### [WHAT TO DO]
Repeat word for word the opening stretch of the entries, from the first line through the line containing "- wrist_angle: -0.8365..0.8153".

Collected data
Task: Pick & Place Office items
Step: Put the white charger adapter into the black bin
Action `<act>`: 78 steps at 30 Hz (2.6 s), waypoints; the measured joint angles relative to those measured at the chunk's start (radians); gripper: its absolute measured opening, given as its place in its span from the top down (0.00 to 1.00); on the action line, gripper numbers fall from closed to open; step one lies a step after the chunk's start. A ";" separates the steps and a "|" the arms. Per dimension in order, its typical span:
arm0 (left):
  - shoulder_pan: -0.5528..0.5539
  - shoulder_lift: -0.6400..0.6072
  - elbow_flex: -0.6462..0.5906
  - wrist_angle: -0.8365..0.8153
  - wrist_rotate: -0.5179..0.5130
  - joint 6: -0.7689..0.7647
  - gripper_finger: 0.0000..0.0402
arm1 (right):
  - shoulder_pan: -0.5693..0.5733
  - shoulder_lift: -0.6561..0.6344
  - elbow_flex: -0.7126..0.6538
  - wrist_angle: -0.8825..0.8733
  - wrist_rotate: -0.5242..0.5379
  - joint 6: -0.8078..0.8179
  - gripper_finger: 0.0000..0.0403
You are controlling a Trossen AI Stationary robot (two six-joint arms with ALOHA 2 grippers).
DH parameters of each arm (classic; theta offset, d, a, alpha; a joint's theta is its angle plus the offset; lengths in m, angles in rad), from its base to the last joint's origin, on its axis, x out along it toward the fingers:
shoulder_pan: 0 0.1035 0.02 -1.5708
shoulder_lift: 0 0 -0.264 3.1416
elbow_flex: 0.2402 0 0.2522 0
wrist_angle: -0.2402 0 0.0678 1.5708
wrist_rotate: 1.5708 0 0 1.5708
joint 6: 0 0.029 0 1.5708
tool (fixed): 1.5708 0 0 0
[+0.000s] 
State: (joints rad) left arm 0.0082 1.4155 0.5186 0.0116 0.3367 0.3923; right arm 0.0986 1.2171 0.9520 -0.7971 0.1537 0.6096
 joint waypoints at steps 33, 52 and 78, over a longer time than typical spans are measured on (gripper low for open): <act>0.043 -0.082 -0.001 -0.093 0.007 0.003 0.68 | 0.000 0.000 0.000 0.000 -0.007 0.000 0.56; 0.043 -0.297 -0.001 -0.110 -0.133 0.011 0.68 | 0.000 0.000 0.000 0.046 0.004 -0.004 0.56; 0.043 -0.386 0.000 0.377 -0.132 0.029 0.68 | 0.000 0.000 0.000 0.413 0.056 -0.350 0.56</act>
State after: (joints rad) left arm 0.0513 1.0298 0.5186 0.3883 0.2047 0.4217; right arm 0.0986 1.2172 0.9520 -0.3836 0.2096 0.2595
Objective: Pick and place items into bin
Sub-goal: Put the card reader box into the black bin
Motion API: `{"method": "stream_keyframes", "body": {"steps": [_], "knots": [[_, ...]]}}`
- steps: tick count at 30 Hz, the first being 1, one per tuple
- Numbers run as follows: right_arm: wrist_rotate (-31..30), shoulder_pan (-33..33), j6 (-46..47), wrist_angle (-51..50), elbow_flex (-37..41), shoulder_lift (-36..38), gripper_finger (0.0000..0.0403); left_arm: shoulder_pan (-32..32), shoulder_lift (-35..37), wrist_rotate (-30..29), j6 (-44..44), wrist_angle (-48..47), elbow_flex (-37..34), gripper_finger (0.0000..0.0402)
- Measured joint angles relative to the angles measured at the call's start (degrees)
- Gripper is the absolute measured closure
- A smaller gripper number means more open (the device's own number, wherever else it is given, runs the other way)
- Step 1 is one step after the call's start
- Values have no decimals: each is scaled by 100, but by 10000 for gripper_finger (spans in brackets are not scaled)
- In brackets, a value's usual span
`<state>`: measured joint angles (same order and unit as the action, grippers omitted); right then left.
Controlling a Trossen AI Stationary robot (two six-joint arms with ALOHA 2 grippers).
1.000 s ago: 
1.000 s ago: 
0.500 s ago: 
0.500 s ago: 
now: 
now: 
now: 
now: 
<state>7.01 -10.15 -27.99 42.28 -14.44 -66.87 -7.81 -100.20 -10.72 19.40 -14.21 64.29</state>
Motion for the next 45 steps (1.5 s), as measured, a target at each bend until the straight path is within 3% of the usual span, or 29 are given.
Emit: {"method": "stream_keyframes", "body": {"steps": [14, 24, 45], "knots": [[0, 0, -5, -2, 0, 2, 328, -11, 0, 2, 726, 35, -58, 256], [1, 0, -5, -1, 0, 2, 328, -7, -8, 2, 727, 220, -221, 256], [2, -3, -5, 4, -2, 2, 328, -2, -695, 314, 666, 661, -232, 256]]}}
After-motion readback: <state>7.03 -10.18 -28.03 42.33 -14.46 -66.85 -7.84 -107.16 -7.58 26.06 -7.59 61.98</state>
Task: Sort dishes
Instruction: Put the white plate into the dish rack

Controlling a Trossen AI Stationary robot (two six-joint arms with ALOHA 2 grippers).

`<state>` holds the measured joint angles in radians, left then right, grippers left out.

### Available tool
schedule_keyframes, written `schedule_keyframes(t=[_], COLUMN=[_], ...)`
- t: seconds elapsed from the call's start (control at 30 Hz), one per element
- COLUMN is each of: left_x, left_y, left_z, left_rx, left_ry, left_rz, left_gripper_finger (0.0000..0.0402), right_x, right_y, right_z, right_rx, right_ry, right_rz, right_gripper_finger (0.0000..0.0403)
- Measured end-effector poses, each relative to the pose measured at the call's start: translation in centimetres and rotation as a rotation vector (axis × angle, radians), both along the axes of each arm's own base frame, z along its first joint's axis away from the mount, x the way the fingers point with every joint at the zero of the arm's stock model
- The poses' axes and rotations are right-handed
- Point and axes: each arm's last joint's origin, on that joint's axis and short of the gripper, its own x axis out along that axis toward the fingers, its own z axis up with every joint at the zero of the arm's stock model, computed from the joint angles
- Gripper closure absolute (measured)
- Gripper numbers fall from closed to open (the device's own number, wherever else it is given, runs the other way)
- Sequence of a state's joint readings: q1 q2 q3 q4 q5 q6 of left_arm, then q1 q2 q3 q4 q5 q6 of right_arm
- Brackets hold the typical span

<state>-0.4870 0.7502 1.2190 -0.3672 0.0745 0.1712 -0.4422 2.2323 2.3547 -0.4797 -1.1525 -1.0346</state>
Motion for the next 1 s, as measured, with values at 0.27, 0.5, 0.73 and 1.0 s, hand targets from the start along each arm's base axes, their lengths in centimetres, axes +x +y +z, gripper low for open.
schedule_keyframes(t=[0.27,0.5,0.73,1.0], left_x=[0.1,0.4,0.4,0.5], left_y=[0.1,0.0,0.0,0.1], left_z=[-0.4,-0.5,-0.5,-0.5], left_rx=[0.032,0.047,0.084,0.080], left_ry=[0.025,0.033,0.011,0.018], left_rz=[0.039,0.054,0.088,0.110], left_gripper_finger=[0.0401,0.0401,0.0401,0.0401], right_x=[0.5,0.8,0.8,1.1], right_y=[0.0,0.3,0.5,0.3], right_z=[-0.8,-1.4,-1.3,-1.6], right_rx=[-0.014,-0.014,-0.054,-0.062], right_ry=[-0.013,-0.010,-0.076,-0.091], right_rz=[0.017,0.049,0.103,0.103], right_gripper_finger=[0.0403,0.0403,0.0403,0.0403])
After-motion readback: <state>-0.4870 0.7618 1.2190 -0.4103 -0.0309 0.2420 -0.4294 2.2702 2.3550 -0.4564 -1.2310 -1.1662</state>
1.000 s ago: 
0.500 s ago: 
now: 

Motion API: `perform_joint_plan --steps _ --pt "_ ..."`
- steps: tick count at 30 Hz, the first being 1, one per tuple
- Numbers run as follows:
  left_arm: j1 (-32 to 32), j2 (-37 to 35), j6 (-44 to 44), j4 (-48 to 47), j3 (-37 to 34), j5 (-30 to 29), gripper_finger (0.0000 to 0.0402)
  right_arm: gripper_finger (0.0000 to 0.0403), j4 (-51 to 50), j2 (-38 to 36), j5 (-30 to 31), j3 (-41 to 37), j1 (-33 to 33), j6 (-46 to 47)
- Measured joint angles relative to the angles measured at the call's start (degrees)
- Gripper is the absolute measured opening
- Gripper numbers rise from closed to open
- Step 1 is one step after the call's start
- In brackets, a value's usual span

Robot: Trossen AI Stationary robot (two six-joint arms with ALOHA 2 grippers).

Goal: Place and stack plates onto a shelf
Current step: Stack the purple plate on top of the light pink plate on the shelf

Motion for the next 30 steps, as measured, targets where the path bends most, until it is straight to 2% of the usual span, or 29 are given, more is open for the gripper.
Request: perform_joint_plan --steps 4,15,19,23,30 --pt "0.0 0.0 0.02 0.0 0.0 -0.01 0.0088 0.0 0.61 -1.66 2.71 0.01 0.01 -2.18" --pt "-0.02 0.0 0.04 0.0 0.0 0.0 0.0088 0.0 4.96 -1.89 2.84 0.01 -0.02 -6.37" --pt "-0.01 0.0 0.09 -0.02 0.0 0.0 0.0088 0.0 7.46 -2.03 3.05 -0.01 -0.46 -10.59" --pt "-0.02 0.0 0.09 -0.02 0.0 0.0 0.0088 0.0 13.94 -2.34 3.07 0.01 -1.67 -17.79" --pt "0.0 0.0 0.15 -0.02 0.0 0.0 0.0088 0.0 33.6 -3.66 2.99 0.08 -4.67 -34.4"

### [ANSWER BOX]
Task: Pick & Place Office items
Step: Put the white charger adapter into the black bin
Action `<act>`: 78 steps at 30 Hz (2.6 s), waypoints; the measured joint angles relative to those measured at the chunk's start (radians); gripper: its absolute measured opening, given as its place in its span from the top down (0.00 to 1.00); on the action line, gripper numbers fall from closed to open; step one lies a step after the chunk's start. A ";" separates the steps and a "|" the arms. Per dimension in order, its typical span:
arm0 (left):
  - shoulder_pan: -0.5528..0.5539
  - shoulder_lift: -0.6400..0.6072
  - elbow_flex: -0.6462..0.5906
  - wrist_angle: -0.8365..0.8153

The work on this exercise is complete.